PA GOODDOCTOR (HKG:1833) saw its shares plummet 9.30% in Friday's pre-market trading, despite reporting a substantial increase in its nine-month net profit. The healthcare technology company, also known as Ping An Healthcare and Technology, announced a 72.6% year-on-year rise in net profit to 183.8 million yuan for the period ended September 30, 2025.
The company's financial results, released on Thursday, showed a 13.6% increase in revenue to 3.72 billion yuan, up from 3.28 billion yuan in the same period of 2024. Adjusted net profit, which excludes share-based payments and foreign exchange losses, grew by 45.7% to 216.1 million yuan. PA GOODDOCTOR also highlighted the improved accuracy of its AI-enabled medical platform in complex disease treatment, reaching nearly 90%, while reducing average family doctor service costs per customer by about 52% year-on-year.

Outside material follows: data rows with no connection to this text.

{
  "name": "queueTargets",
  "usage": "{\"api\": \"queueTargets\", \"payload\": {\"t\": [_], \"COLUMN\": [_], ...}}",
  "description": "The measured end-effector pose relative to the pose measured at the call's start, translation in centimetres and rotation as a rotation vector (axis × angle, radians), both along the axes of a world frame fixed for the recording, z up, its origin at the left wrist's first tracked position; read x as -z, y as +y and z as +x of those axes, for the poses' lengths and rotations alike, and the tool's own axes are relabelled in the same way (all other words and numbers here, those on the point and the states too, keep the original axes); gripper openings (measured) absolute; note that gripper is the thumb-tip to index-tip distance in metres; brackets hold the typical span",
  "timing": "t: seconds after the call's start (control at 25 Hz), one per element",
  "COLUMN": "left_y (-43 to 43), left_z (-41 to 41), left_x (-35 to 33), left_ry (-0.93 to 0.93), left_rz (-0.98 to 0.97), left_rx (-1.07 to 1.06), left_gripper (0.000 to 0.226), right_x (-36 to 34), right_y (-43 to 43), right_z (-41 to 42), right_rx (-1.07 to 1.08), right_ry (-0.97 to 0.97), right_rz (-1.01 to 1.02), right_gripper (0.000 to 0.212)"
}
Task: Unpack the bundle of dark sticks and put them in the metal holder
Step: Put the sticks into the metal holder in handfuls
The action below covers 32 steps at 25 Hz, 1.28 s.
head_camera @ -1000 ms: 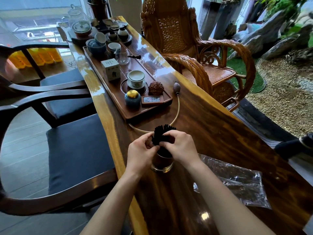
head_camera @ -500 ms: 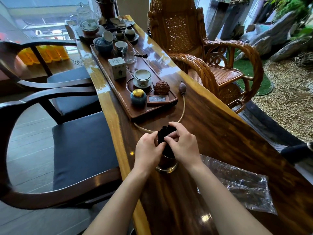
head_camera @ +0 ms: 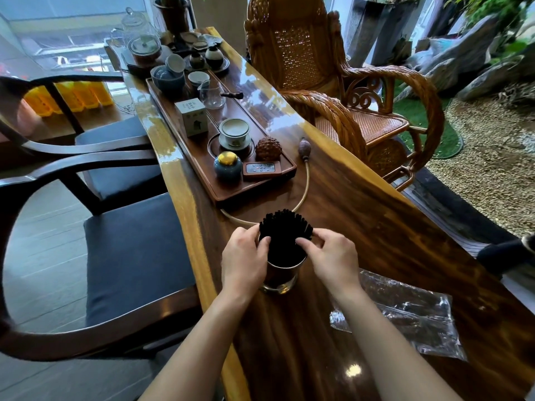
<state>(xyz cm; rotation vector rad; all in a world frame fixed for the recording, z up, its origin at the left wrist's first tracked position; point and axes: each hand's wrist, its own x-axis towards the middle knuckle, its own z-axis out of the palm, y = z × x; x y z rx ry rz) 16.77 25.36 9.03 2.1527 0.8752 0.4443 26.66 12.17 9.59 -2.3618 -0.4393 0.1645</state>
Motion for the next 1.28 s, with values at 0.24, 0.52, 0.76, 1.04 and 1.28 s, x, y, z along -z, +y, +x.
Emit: {"api": "queueTargets", "payload": {"t": [0.24, 0.52, 0.76, 1.04, 1.28], "left_y": [0.4, 0.9, 1.0, 0.1, -0.6], "left_z": [0.9, 1.3, 1.1, 0.3, -0.5], "left_x": [-0.5, -0.5, -0.3, 0.0, 0.4], "left_ry": [0.028, 0.073, 0.095, 0.12, 0.114], "left_rz": [0.021, 0.042, 0.029, 0.033, 0.047], "left_rx": [0.029, 0.057, 0.071, 0.024, -0.05], "left_gripper": [0.028, 0.028, 0.029, 0.026, 0.031], "right_x": [-0.6, -0.8, -0.5, -1.0, -0.7], "right_y": [1.9, 2.6, 3.0, 2.2, 0.3], "right_z": [3.4, 4.3, 4.0, 3.7, 2.9], "right_rx": [-0.202, -0.317, -0.341, -0.346, -0.268], "right_ry": [0.01, 0.018, -0.07, -0.083, -0.091], "right_rz": [-0.091, -0.081, -0.1, -0.094, -0.085], "right_gripper": [0.022, 0.028, 0.031, 0.043, 0.045]}}
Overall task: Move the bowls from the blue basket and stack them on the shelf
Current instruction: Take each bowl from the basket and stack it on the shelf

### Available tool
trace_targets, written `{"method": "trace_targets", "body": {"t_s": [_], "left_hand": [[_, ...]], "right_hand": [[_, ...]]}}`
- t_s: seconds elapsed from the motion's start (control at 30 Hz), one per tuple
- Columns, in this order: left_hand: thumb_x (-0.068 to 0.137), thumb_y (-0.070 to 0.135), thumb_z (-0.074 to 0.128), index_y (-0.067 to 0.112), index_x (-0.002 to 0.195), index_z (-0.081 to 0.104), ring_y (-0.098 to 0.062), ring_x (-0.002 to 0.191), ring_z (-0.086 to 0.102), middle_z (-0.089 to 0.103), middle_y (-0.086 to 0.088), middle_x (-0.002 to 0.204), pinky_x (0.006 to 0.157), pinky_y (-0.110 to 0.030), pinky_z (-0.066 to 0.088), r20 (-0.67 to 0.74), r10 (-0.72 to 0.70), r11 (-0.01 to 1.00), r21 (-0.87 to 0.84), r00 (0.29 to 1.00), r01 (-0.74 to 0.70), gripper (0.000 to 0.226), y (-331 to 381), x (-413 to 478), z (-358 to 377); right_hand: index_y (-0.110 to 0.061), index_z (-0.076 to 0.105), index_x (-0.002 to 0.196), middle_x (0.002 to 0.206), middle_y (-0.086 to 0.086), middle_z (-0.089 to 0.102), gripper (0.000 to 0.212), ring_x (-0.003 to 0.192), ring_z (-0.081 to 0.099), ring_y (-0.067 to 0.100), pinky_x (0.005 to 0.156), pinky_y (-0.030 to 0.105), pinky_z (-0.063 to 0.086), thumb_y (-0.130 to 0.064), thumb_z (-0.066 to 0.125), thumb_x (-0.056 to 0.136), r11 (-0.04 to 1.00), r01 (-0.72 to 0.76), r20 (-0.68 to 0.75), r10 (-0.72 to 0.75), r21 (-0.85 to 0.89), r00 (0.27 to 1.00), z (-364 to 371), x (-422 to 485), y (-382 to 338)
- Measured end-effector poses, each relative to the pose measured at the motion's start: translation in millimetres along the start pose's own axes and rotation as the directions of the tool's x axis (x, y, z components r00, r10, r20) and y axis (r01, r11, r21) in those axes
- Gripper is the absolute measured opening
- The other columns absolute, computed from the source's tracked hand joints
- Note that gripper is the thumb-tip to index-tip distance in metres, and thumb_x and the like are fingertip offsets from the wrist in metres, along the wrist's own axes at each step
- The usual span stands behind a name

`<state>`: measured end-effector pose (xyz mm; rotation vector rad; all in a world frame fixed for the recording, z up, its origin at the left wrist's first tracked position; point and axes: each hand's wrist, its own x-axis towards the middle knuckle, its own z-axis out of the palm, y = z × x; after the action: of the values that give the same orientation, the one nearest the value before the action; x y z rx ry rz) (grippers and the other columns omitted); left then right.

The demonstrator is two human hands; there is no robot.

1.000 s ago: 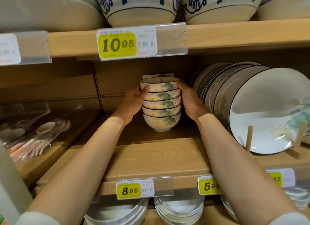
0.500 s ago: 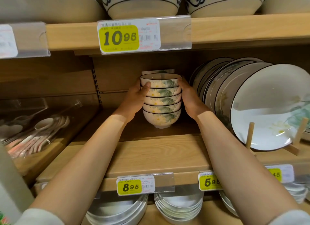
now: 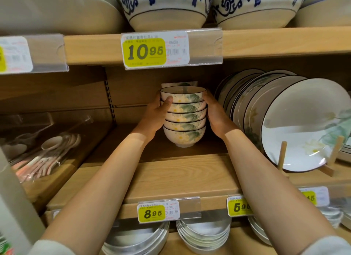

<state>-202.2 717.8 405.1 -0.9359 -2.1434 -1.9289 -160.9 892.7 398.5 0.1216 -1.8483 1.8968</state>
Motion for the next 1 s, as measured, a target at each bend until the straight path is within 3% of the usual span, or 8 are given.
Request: {"method": "trace_targets", "body": {"t_s": [0.1,0.23,0.33,0.43,0.53,0.67,0.83,1.0], "left_hand": [[0.101,0.031,0.048,0.021,0.139,0.046,-0.011,0.120,0.053,0.057,0.005,0.130,0.095,-0.026,0.045,-0.033,-0.129,0.991,-0.039,0.991,0.127,0.039,12,-13,-5],[0.099,0.023,0.052,0.022,0.138,0.051,-0.005,0.110,0.056,0.053,0.001,0.140,0.106,-0.035,0.043,-0.150,-0.214,0.974,-0.104,0.965,0.200,0.039,21,-55,-23],[0.098,0.024,0.051,0.030,0.120,0.061,-0.006,0.108,0.062,0.064,0.005,0.125,0.103,-0.038,0.047,-0.156,-0.196,0.970,-0.173,0.968,0.168,0.025,27,-102,-32],[0.098,0.015,0.049,0.021,0.111,0.068,-0.014,0.109,0.067,0.072,0.000,0.113,0.095,-0.035,0.054,-0.135,-0.157,0.944,-0.311,0.978,0.108,0.024,30,-150,-35],[0.093,0.014,0.051,0.011,0.107,0.070,-0.022,0.106,0.069,0.074,-0.009,0.109,0.088,-0.030,0.056,-0.069,-0.167,0.881,-0.459,0.983,0.118,0.024,28,-195,-36],[0.096,0.003,0.042,0.004,0.102,0.068,-0.027,0.099,0.071,0.075,-0.013,0.101,0.081,-0.031,0.059,-0.155,-0.312,0.856,-0.474,0.937,0.207,0.026,16,-245,-28],[0.097,0.002,0.042,0.006,0.098,0.070,-0.027,0.096,0.072,0.075,-0.014,0.098,0.079,-0.032,0.060,-0.260,-0.404,0.855,-0.449,0.877,0.260,0.029,14,-306,-20],[0.093,-0.001,0.043,0.005,0.091,0.072,-0.024,0.086,0.074,0.075,-0.018,0.094,0.070,-0.026,0.060,-0.410,-0.509,0.816,-0.510,0.757,0.273,0.029,22,-374,-9]], "right_hand": [[-0.022,0.050,0.136,0.140,0.002,0.055,0.038,0.111,0.059,0.006,0.098,0.028,0.041,-0.036,0.034,0.104,0.999,-0.012,-0.055,0.014,0.037,0.998,0,-12,-11],[-0.027,0.039,0.146,0.150,-0.003,0.044,0.055,0.136,0.041,0.016,0.117,0.043,0.029,-0.045,0.044,0.095,0.995,-0.013,-0.251,-0.012,-0.097,0.968,-1,-50,-27],[-0.029,0.060,0.121,0.120,-0.011,0.067,0.043,0.116,0.061,0.008,0.105,0.036,0.044,-0.045,0.050,0.082,0.999,0.048,-0.287,-0.044,0.006,0.957,5,-107,-33],[-0.026,0.066,0.107,0.113,0.001,0.072,0.026,0.110,0.067,0.016,0.095,0.032,0.053,-0.033,0.047,0.091,0.991,0.125,-0.287,-0.104,0.057,0.952,15,-160,-32],[-0.013,0.070,0.104,0.106,0.010,0.074,0.028,0.104,0.070,0.023,0.090,0.033,0.056,-0.016,0.042,0.101,0.986,0.095,-0.340,-0.042,0.140,0.939,16,-207,-19],[-0.004,0.068,0.098,0.098,0.018,0.074,0.028,0.097,0.071,0.029,0.084,0.031,0.059,-0.010,0.041,0.101,0.958,-0.006,-0.396,0.123,0.285,0.910,6,-254,-5],[-0.002,0.066,0.092,0.092,0.020,0.073,0.029,0.091,0.073,0.029,0.077,0.031,0.059,-0.009,0.039,0.101,0.901,-0.192,-0.306,0.322,0.388,0.896,3,-294,16],[-0.002,0.067,0.089,0.088,0.020,0.074,0.028,0.088,0.073,0.031,0.081,0.035,0.059,-0.007,0.041,0.099,0.842,-0.346,-0.139,0.434,0.414,0.890,1,-332,28]]}}
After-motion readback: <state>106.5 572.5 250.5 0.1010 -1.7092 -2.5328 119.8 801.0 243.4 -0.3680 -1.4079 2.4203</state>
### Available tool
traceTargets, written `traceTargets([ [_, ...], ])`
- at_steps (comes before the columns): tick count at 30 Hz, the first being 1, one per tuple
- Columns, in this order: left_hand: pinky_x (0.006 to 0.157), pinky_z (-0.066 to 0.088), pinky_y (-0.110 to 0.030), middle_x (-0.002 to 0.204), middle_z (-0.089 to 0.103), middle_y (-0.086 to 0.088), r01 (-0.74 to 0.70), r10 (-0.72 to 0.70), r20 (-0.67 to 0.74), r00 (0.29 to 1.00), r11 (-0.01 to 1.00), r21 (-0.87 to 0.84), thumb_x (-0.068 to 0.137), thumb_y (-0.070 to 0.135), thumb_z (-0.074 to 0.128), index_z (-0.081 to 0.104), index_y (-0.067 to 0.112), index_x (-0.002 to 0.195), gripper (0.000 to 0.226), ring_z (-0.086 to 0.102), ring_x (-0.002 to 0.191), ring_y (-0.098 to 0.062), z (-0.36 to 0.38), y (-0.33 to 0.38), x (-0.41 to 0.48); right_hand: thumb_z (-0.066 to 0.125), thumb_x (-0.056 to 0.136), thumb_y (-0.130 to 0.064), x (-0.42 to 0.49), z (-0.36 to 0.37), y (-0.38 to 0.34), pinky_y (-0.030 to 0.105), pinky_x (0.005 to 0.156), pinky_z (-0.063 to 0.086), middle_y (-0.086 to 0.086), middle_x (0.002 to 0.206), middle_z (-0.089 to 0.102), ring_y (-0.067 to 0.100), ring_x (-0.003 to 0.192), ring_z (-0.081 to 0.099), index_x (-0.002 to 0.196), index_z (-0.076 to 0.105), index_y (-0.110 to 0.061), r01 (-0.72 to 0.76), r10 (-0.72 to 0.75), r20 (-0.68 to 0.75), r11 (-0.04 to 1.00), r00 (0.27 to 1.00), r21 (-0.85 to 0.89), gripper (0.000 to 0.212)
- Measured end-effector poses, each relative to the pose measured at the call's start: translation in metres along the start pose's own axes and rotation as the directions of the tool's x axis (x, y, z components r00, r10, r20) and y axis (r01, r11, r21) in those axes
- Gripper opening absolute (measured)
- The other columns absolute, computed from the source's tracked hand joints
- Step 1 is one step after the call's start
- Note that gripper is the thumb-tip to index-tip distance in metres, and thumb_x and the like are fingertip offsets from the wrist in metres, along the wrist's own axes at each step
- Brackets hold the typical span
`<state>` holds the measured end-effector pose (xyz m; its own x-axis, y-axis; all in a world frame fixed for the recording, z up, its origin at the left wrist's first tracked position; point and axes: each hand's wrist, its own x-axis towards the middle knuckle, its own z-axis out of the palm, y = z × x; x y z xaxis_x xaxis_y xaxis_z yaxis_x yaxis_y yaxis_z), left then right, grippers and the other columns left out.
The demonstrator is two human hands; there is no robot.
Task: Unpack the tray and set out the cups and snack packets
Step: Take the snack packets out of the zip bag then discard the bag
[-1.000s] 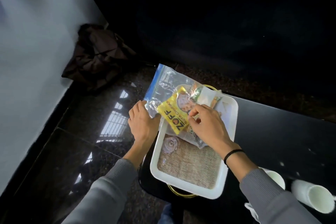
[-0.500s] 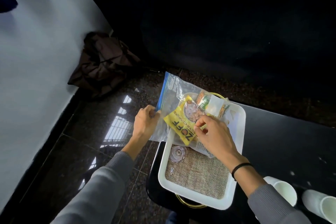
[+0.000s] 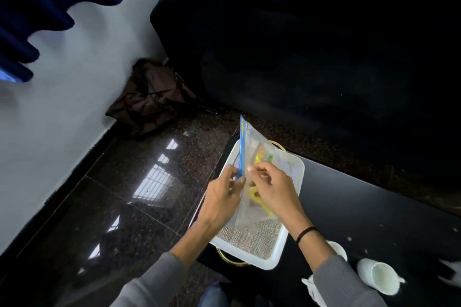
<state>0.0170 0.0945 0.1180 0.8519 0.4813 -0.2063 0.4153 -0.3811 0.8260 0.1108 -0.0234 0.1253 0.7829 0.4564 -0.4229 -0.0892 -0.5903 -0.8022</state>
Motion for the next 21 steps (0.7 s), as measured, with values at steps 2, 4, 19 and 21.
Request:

Despite these positive results, investors appear to have reacted negatively, possibly due to profit-taking or concerns about the sustainability of the company's growth rate. The sharp stock decline might also reflect broader market sentiment or industry-specific factors not immediately apparent in the financial report. As the company continues to expand its AI integration to enhance service efficiency and user experience, market participants will be closely watching how these efforts translate into future financial performance and stock valuation.